§ TASK DESCRIPTION
Once the line containing "For the evaluation set, spot the grey" is located, output it and every line after it through the end of the records, exactly as written and nothing else.

§ EXTRACTED DATA
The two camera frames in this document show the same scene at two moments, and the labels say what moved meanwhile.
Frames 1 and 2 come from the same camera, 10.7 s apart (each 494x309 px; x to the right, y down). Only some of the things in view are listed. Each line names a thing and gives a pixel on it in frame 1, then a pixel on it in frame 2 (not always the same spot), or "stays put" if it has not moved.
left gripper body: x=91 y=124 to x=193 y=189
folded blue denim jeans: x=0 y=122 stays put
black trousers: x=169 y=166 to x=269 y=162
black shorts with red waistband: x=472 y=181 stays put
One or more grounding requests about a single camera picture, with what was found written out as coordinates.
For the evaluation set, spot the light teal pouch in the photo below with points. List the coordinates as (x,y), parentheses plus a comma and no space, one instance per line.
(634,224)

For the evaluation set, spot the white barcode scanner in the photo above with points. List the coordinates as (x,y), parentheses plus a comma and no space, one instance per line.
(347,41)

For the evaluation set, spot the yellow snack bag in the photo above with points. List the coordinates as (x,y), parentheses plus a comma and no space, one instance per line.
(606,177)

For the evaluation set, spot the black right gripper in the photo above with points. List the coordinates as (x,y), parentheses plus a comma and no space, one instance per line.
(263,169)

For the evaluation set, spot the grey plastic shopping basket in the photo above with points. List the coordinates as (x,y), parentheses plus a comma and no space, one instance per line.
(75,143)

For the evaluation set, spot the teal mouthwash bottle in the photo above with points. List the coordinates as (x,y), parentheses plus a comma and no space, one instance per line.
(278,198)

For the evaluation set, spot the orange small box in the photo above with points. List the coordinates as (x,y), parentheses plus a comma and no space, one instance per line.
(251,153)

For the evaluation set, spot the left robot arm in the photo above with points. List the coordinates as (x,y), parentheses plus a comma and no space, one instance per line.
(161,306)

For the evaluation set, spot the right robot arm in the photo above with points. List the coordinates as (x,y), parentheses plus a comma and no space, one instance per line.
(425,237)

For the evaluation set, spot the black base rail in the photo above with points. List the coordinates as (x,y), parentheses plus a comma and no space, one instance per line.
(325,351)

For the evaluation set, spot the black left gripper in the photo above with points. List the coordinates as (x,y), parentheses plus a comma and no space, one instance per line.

§ RESULT FOR THIS EXERCISE
For the evaluation set, spot the grey plastic shopping basket in the photo above with points. List the coordinates as (x,y), parentheses plus a comma and no space, one instance per line.
(75,143)

For the evaluation set, spot the teal mouthwash bottle in the photo above with points. List the coordinates as (x,y), parentheses plus a comma and no space, one instance per line.
(278,198)

For the evaluation set, spot the orange small box in the photo above with points. List the coordinates as (x,y), parentheses plus a comma and no space, one instance per line.
(251,153)

For the evaluation set, spot the left robot arm in the photo above with points. List the coordinates as (x,y), parentheses plus a comma and no space, one instance per line.
(161,306)

For the evaluation set, spot the right robot arm in the photo above with points. List the coordinates as (x,y), parentheses plus a comma and no space, one instance per line.
(425,237)

For the evaluation set, spot the black base rail in the photo above with points. List the coordinates as (x,y), parentheses plus a comma and no space, one instance per line.
(325,351)

For the evaluation set, spot the black left gripper in the photo above with points. List the coordinates as (x,y), parentheses plus a comma and no space, one instance per line.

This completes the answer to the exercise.